In brief, the membership service must

  1. deliver notification of membership changes to the DistributedSystem’s MembershipManager

  2. allow new members to join without taking down the system

  3. provide identity for each peer in the distributed system and allow clients to have a similar identity.  The identity must be unique for the peer and old identities should not be reused (at least not very quickly)

  4. transmit information about each member’s DistributedSystem characteristics (VM type, DirectChannel port, Groups, Name, etc) in the member’s ID

  5. efficiently and quickly detect loss of a member (failure detection)

  6. support the notion of an Elder member for Geode’s Distributed Lock Service

  7. support Geode’s model of handling network partitions (winning/losing partitions)

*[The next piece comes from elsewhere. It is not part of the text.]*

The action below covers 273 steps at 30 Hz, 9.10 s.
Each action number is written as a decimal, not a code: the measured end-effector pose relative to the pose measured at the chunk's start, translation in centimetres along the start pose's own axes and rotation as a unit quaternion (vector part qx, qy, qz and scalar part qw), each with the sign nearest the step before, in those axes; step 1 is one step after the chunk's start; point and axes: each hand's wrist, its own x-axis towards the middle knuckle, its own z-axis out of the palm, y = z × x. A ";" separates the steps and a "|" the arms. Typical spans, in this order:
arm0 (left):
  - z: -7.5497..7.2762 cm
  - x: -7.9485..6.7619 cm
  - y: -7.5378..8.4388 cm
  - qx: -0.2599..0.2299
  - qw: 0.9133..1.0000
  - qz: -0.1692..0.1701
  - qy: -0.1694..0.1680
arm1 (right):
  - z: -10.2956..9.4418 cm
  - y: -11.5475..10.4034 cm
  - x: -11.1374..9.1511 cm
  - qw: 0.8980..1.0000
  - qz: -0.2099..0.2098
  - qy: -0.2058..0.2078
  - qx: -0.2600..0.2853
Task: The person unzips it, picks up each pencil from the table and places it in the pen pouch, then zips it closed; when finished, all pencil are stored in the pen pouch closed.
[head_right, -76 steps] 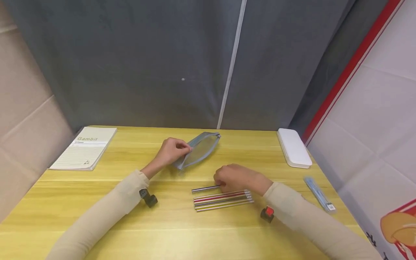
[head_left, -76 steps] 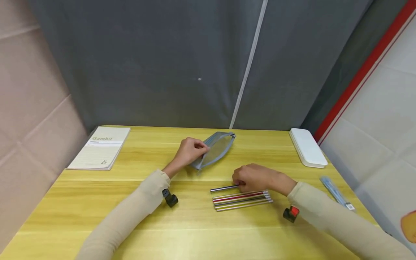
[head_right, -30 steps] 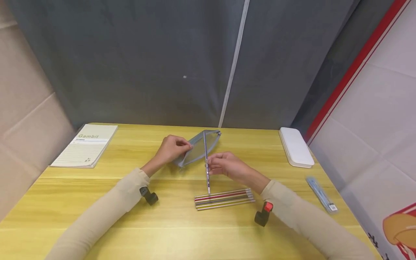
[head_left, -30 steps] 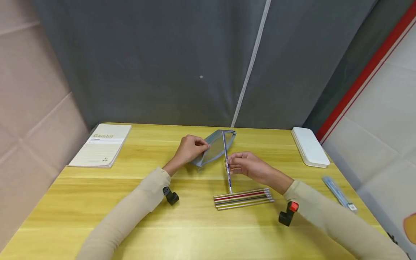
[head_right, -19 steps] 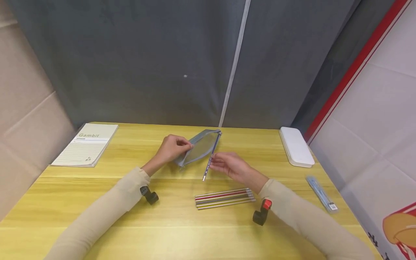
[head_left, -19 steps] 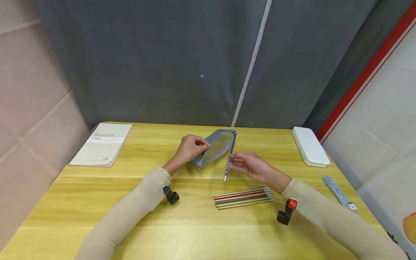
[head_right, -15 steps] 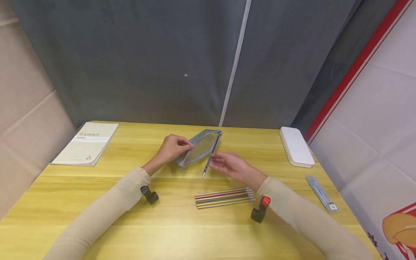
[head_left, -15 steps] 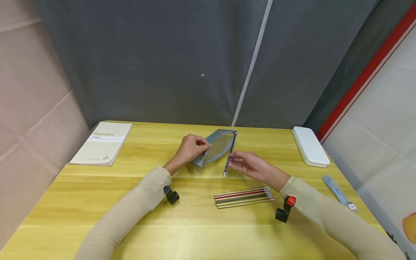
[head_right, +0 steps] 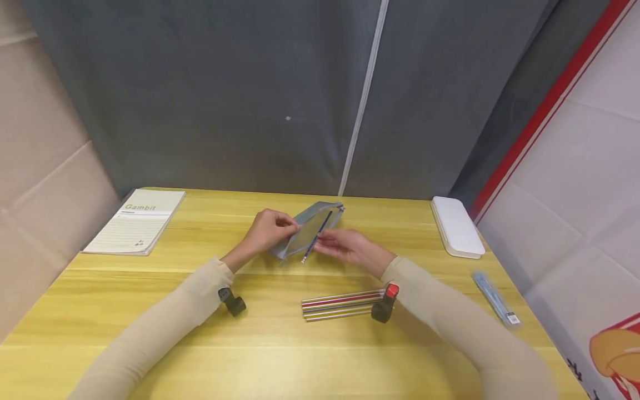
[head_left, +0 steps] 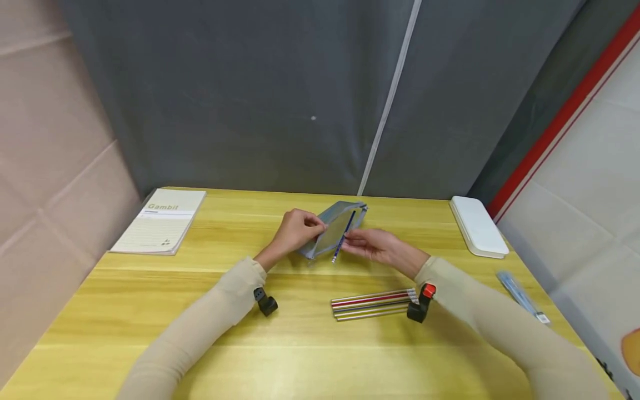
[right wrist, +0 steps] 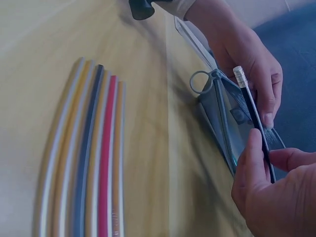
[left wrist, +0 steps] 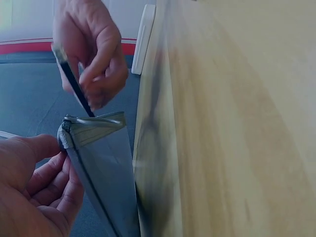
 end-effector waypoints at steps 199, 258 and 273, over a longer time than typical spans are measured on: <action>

  8. allow Geode to give advice on which members might be sick or out of action

  9. support rolling upgrade (old members can’t rejoin once upgrade has begun & the service itself must support backward compatibility)

  10. integrate with Geode’s authentication service and require authentication before allowing a new member to join

A UDP messaging services must

  1. Be compatible with the membership service’s IDs  (an ID from membership identifies endpoings in the UDP messaging service)

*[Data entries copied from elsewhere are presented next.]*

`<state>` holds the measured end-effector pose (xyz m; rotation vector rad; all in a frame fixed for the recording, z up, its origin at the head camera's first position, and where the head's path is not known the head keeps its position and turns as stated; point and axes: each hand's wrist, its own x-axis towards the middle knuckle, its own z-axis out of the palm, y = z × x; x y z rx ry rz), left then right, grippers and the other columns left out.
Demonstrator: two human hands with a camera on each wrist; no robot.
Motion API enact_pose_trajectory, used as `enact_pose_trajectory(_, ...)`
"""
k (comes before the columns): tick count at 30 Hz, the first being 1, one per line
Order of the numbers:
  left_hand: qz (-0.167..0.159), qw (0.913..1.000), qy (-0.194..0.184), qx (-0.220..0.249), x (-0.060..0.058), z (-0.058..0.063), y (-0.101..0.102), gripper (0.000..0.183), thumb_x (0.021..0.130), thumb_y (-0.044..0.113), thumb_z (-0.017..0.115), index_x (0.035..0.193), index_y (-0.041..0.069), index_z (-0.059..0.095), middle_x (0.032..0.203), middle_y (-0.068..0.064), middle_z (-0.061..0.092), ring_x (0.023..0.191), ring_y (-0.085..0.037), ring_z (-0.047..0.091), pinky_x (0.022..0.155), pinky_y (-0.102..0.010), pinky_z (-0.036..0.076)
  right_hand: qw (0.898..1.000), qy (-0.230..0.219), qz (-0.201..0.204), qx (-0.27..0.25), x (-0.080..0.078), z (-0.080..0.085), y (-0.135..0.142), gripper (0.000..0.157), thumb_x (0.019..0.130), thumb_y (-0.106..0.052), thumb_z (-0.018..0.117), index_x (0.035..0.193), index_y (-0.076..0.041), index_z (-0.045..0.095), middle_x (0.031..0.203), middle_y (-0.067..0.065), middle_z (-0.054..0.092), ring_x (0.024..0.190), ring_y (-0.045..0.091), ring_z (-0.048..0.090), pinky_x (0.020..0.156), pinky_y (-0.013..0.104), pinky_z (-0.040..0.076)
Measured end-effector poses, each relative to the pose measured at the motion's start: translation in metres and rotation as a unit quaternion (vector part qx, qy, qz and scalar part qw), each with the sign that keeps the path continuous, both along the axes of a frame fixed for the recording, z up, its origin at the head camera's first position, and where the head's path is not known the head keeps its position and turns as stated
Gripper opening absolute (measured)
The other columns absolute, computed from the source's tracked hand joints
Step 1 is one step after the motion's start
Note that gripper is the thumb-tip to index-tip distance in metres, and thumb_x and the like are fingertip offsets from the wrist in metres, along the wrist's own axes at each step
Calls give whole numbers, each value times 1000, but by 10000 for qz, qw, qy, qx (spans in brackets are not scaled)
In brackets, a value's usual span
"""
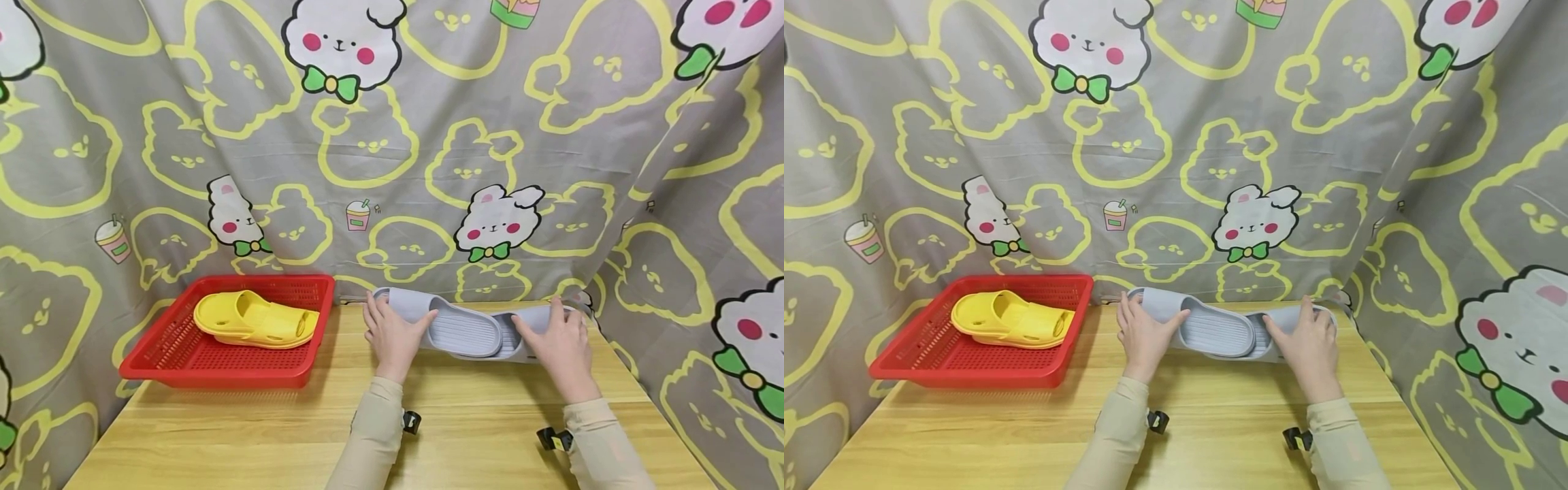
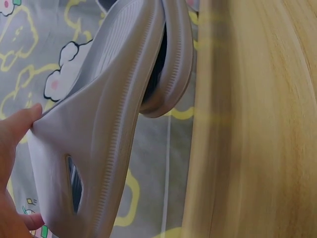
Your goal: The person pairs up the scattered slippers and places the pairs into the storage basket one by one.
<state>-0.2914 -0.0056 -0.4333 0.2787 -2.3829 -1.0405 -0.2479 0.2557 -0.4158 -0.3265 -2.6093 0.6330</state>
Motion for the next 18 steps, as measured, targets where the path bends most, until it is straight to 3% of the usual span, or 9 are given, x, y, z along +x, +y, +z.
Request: enact_pose_trajectory(18, 36, 9996, -277, 82, 1, -2, 6, 111, 58, 77, 74, 135, 5, 41, 160, -19, 18, 146, -37, 20, 90, -58, 38, 9997, 147, 158, 89, 0, -2, -6, 93, 86, -62, 60, 146, 3, 31, 125, 43, 39, 113, 61, 41, 84, 70, 42)
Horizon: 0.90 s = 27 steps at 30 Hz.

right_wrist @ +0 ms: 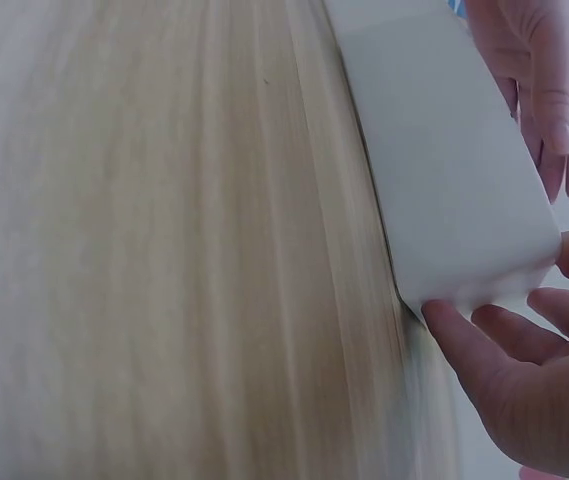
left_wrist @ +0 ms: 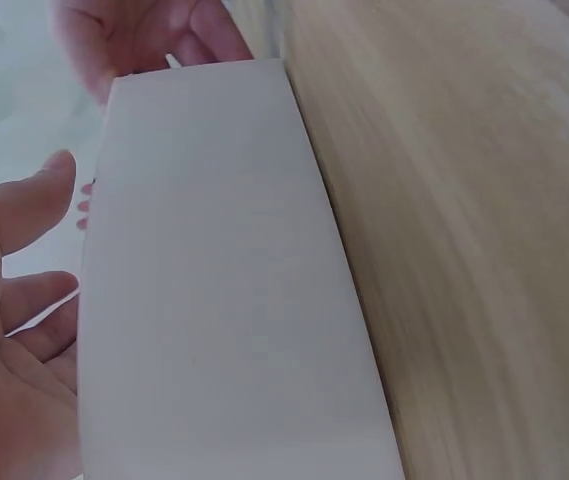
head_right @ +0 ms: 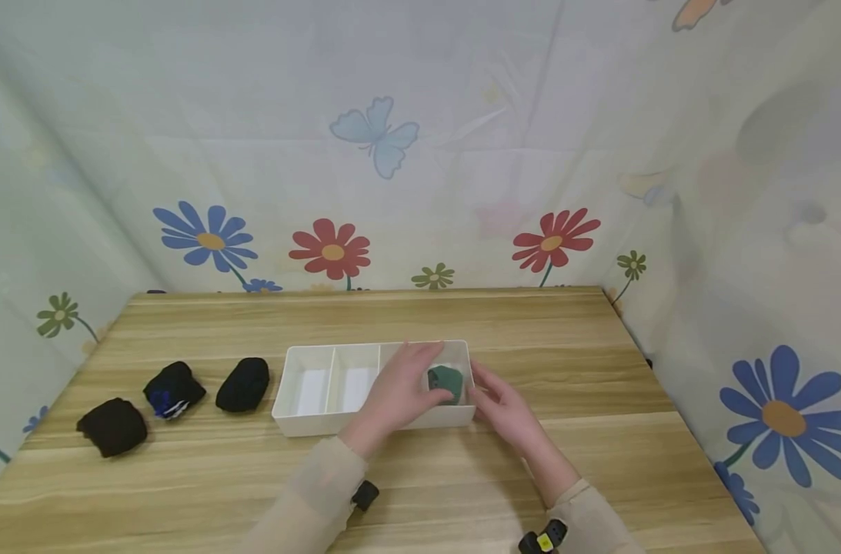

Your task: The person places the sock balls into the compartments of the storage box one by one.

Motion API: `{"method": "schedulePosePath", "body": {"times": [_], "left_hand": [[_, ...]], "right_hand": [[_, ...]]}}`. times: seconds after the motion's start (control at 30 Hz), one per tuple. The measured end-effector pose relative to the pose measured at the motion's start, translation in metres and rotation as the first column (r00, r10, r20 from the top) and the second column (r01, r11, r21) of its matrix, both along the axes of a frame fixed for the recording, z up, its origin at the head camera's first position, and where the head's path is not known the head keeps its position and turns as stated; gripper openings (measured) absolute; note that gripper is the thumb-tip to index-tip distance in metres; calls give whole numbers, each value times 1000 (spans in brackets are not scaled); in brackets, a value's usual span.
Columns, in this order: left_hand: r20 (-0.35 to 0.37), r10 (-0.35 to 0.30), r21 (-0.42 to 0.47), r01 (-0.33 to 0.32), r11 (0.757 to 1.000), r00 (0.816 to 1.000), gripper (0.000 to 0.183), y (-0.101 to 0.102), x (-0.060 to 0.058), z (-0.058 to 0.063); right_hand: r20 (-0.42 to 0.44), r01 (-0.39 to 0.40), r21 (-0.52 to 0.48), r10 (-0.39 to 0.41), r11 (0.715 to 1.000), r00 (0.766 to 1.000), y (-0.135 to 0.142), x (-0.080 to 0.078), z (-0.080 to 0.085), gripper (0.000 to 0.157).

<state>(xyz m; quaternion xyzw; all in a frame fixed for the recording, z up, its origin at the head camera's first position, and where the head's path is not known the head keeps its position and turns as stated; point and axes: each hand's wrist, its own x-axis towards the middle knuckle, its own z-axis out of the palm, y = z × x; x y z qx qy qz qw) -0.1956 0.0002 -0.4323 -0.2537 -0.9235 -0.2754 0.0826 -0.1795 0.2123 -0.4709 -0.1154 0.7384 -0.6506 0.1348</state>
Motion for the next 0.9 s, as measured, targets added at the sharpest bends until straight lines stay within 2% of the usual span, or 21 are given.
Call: {"method": "schedulePosePath", "body": {"times": [0.2,0.6,0.8,0.9], "left_hand": [[52,30,83,-35,996,998,69,-12,9,2],[23,64,153,-67,986,998,70,-33,22,11],[-16,146,239,-138,961,989,66,-51,30,14],[-9,184,276,-174,945,983,68,-61,34,16]], "right_hand": [[-6,5,1,-5,1000,1000,-1,0,0,54],[-7,24,12,-24,1000,1000,-3,0,-1,54],[-5,23,-3,-23,1000,1000,-3,1,-2,54],[-6,25,-4,-25,1000,1000,-3,0,-2,54]]}}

  2. Support rolling upgrade (on-wire compatibility across releases)



Options for replacing JGroups v2.2.9


There are a number of options for us to choose from.  Here are a few:

Move to a newer version of JGroups

Use Zookeeper

Use Akka

Create a custom solution


One of the nice things about Geode is that membership management is dynamic and has no single point of failure.  Its weakest link is the Locator services, where if all Locators take a nose-dive clients cannot get info about servers and new servers can't be added to the cluster until one of the locators is available again.  Even if the locators are down the server cluster remains viable and available to clients that are already connected to servers.

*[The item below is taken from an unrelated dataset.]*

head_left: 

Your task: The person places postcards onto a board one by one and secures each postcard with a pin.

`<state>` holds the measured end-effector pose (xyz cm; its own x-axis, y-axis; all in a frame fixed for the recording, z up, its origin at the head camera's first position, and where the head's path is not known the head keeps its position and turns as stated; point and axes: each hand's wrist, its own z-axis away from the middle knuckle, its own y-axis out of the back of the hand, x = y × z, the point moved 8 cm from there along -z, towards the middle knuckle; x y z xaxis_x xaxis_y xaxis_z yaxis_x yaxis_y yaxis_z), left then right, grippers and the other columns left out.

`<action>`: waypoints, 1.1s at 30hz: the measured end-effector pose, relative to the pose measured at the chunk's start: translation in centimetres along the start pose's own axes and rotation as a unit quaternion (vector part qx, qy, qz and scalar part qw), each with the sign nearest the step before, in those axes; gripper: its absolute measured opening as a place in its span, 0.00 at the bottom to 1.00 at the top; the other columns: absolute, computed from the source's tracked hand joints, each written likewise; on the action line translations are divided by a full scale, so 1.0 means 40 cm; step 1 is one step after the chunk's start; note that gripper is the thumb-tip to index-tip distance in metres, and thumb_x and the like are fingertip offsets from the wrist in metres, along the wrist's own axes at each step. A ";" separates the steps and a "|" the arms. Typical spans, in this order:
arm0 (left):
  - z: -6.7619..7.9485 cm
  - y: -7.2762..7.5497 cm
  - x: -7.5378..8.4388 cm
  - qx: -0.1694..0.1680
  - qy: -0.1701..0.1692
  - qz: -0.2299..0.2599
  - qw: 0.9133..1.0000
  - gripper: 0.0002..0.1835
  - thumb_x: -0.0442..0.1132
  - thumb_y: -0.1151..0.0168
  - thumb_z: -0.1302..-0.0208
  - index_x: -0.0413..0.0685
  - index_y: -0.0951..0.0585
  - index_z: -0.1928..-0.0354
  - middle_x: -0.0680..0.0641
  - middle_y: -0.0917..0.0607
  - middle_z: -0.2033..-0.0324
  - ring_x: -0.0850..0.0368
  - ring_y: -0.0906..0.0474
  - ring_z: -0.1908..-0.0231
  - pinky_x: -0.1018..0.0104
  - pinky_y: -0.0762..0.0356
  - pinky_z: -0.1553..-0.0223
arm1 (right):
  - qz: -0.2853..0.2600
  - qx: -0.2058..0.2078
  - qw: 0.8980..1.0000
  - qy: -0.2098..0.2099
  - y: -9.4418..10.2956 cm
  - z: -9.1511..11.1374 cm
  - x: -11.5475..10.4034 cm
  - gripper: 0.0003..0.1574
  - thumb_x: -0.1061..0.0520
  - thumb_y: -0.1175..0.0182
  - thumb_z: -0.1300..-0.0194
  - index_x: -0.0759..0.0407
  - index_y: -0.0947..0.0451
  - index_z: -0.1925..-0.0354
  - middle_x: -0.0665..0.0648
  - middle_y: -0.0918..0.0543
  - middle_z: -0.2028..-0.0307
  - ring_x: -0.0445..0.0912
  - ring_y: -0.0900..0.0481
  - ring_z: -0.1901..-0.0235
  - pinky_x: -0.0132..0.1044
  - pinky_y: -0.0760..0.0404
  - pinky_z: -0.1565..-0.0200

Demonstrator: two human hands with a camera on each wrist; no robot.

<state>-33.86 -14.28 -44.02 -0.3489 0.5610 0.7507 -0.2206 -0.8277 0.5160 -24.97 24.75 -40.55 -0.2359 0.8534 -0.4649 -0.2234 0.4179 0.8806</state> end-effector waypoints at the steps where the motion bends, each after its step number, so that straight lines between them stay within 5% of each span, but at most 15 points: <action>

For this reason a solution like Zookeeper seems inadequate.  Users would have to configure Zookeeper clusters and make sure the cluster is configured so that servers have minimal risk of losing contact with it.  Losing contact with the cluster would require a server to shut down.  Zookeeper clusters are typically pretty small, so a Geode user with 200 servers might feel at risk when using even a large 7-node Zookeeper cluster.  Zookeeper also doesn't answer requirements 7 through 11 or offer UDP messaging.

JGroups has evolved and solved a lot of problems that had to be fixed in the 2.2.9 copy currently in the Geode repository.  However, in order to use it we would have to fork it and modify certain parts in order to answer requirements 4, 7, 9 and 10.  We could fork only parts, such as GMS and the failure detection protocols but the View class needs to carry Credentials for authentication in order to be useful to Geode.  If not used for cluster membership, JGroups might still be useful for reliable UDP messaging.

Akka looks promising and a lot of people are using it.

A custom solution that does not leverage other projects for clustering could also be implemented, especially if JGroups is used for reliable UDP messaging.